Tiles without BPM cannot be installed with Indicator Protocol Enabled

When customers check the radio button to enable indicator protocol and attempt to redeploy a tile that does not include the BPM job on all of its VMs, the deployment will fail when updating runtime configs during the next apply changes. Here is an example of the error failing for mysql: “` Task 5612 | 17:42:32 | Preparing package compilation: Finding packages to compile (00:00:00) Task 5612 | 17:42:32 | Updating instance dedicated-mysql-broker: dedicated-mysql-broker/7bd716ce-c007-4f3f-ae3b-dac4a7b5a321 (0) (canary) (00:05:33) L Error: 'dedicated-mysql-broker/7bd716ce-c007-4f3f-ae3b-dac4a7b5a321 (0)’ is not running after update. Review logs for failed jobs: indicator-registration-agent Task 5612 | 17:48:05 | Error: 'dedicated-mysql-broker/7bd716ce-c007-4f3f-ae3b-dac4a7b5a321 (0)’ is not running after update. Review logs for failed jobs: indicator-registration-agent

Task 5612 Started Mon May 6 17:42:24 UTC 2019 Task 5612 Finished Mon May 6 17:48:05 UTC 2019 Task 5612 Duration 00:05:41 Task 5612 error

Updating deployment: Expected task '5612’ to succeed but state is 'error’ Exit code 1 ===== 2019-05-06 17:48:05 UTC Finished ”/usr/local/bin/bosh –no-color –non-interactive –tty –environment=10.0.0.5 –deployment=pivotal-mysql-528905099ffd0ea3a034 deploy /var/tempest/workspaces/default/deployments/pivotal-mysql-528905099ffd0ea3a034.yml"; Duration: 342s; Exit Status: 1 Exited with 1. “`

(It suggests reviewing the logs for indicator-registration-agent, but there are no logs in the /var/vcap/sys/log/indicator-registration-agent directory of the failing Bosh VM.)

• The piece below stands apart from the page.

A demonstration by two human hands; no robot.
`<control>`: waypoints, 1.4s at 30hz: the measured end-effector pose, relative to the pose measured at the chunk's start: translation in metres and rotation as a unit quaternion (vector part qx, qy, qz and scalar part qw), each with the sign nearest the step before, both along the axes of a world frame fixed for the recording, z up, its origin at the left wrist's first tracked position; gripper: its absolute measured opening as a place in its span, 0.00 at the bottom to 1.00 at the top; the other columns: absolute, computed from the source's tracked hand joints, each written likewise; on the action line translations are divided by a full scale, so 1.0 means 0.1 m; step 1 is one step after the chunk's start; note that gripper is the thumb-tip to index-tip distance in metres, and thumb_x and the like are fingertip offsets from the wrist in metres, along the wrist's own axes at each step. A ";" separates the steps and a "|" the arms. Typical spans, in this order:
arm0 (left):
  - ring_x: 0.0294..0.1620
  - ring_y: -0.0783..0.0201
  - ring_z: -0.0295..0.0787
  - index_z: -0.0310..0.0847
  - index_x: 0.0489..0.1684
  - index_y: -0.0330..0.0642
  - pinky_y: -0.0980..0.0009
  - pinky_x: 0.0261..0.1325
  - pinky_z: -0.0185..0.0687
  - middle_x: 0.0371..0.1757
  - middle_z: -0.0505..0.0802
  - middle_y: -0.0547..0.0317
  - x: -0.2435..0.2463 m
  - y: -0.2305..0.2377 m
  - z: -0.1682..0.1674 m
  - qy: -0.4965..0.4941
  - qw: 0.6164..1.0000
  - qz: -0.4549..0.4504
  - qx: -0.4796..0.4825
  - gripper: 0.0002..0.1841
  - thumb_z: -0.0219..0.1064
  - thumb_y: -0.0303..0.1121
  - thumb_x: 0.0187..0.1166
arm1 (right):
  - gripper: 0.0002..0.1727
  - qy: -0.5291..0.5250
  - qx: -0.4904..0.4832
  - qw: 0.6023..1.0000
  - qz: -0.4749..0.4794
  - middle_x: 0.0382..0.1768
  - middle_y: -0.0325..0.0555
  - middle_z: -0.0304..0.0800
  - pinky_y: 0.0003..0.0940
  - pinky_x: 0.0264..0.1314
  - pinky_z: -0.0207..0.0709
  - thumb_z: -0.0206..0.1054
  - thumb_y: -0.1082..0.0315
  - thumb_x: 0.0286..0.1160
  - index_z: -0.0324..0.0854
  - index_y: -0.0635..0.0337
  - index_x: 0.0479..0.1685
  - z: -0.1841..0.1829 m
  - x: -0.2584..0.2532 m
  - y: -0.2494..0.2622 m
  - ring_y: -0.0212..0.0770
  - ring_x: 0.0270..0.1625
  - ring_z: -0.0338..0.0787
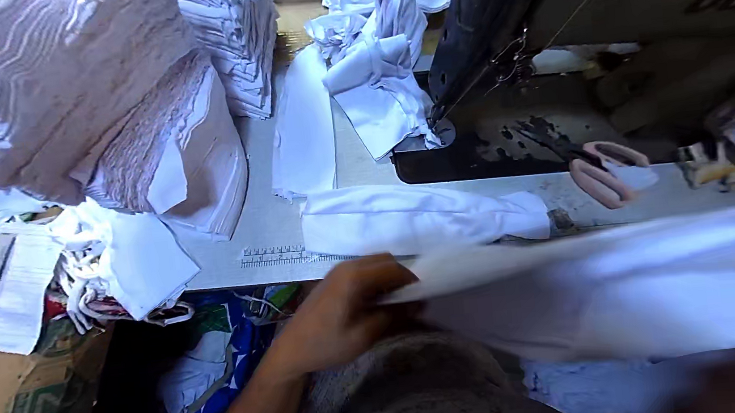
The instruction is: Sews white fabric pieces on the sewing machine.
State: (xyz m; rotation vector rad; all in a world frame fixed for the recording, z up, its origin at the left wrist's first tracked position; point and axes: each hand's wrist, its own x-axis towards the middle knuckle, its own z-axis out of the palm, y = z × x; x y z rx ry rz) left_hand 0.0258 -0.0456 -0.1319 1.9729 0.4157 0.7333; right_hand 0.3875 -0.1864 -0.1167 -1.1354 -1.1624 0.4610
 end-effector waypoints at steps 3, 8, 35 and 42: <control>0.54 0.76 0.86 0.89 0.43 0.41 0.77 0.60 0.84 0.47 0.91 0.64 -0.18 0.09 0.04 -0.022 0.994 0.099 0.036 0.07 0.67 0.34 0.82 | 0.13 -0.005 -0.032 0.999 0.036 0.49 0.22 0.96 0.25 0.60 0.87 0.75 0.68 0.71 0.90 0.40 0.51 -0.05 -0.29 0.33 0.23 0.52 0.93; 0.68 0.67 0.85 0.91 0.37 0.48 0.63 0.79 0.76 0.48 0.96 0.69 -0.39 0.15 0.11 -0.044 0.985 0.160 0.055 0.06 0.69 0.37 0.79 | 0.15 -0.033 -0.032 0.991 0.124 0.52 0.10 0.93 0.13 0.58 0.82 0.71 0.63 0.77 0.87 0.30 0.58 -0.29 -0.34 0.36 0.13 0.53 0.89; 0.22 0.74 0.78 0.86 0.56 0.43 0.76 0.27 0.77 0.32 0.90 0.61 -0.05 0.55 0.08 0.167 0.895 0.395 0.124 0.11 0.63 0.36 0.87 | 0.09 -0.146 -0.154 0.977 0.035 0.42 0.25 0.91 0.11 0.42 0.81 0.67 0.64 0.78 0.87 0.55 0.49 -0.25 -0.33 0.82 0.12 0.39 0.86; 0.36 0.42 0.91 0.87 0.49 0.38 0.41 0.35 0.83 0.40 0.91 0.43 0.14 0.76 -0.13 0.340 0.848 0.370 0.168 0.08 0.69 0.34 0.83 | 0.13 -0.285 -0.285 0.915 0.001 0.28 0.42 0.87 0.37 0.32 0.76 0.65 0.57 0.76 0.88 0.56 0.44 -0.42 -0.23 1.11 0.31 0.28 0.82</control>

The radio button in question can be found here:

Healthwatch opsman config

This is caused because the BPM release and job are not included in the runtime config used to enable Indicator Protocol.

The registration agent depends on BPM to schedule the scraping of the file system for indicator documents.

The only known workaround is not to enable Indicator Protocol, or to disable it.

Healthwatch Cannot Start if Multiple Root Certificate Authorities are Present in Ops Manager

Healthwatch does not start if there are multiple root certificate authorities (CAs) in Ops Manager. This issue is caused because Indicator Protocol cannot load a file containing multiple certificates.

This issue occurs whether or not you select the radio button to enable Indicator Protocol.

This issue may occur after certificate rotation if you generate a new CA and do not delete the old CA.

The known workaround is to delete old CAs in Ops Manager. For more information, see Rotating Certificates.

Indicator Protocol Beta Dashboard displays Error Due to Log Cache

Occasionally, the Indicator Protocol Beta Dashboard charts fail to load and display the error: "Error fetching graph data.".

These charts are populated using Log Cache, which is part of Loggregator and will fail periodically due to Log Cache timing out while attempting to process the data.

No corrective action is required and it will self-resolve if possible.